### Problem
When you reach the line containing "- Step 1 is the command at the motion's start", start transcribing exactly and continue through the last line of the data, skipping every picture.

### Provided material

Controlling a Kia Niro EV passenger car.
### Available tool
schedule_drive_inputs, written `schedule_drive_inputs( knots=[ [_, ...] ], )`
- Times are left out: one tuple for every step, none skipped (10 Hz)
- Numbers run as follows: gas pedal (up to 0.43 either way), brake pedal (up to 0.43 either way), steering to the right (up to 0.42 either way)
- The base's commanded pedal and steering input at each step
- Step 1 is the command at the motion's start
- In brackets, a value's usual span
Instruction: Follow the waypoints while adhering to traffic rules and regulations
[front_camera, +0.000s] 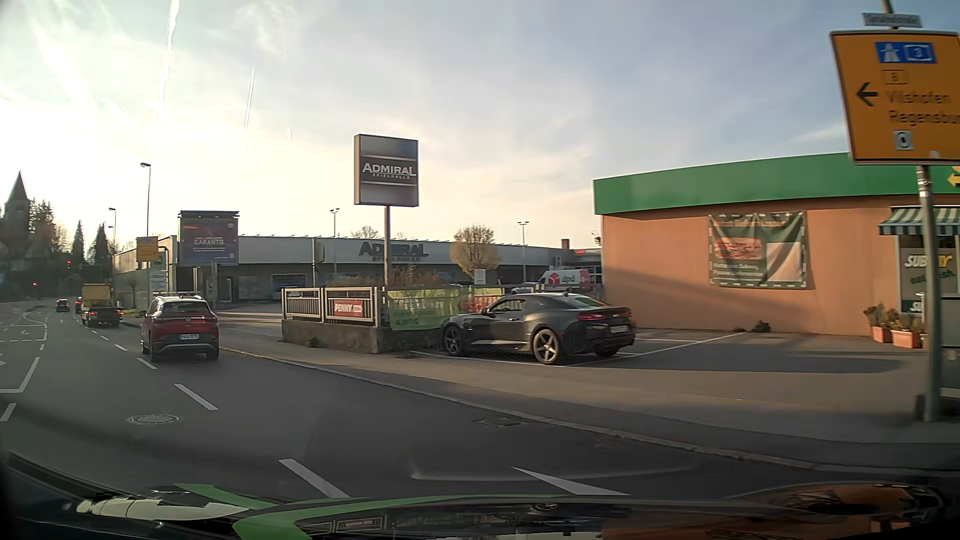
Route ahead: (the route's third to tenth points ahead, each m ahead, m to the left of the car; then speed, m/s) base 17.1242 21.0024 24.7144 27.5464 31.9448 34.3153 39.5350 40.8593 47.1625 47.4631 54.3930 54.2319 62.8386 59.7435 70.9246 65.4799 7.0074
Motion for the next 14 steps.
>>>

### Response for this exercise
- Step 1 is the command at the motion's start
- In brackets, a value's usual span
Instruction: Follow the waypoints while adhering to traffic rules and regulations
[front_camera, +0.000s] 
Route ahead: (the route's third to tenth points ahead, each m ahead, m to the left of the car; then speed, m/s) base 17.1242 21.0024 24.7144 27.5464 31.9448 34.3153 39.5350 40.8593 47.1625 47.4631 54.3930 54.2319 62.8386 59.7435 70.9246 65.4799 7.0074
Motion for the next 14 steps.
>>>

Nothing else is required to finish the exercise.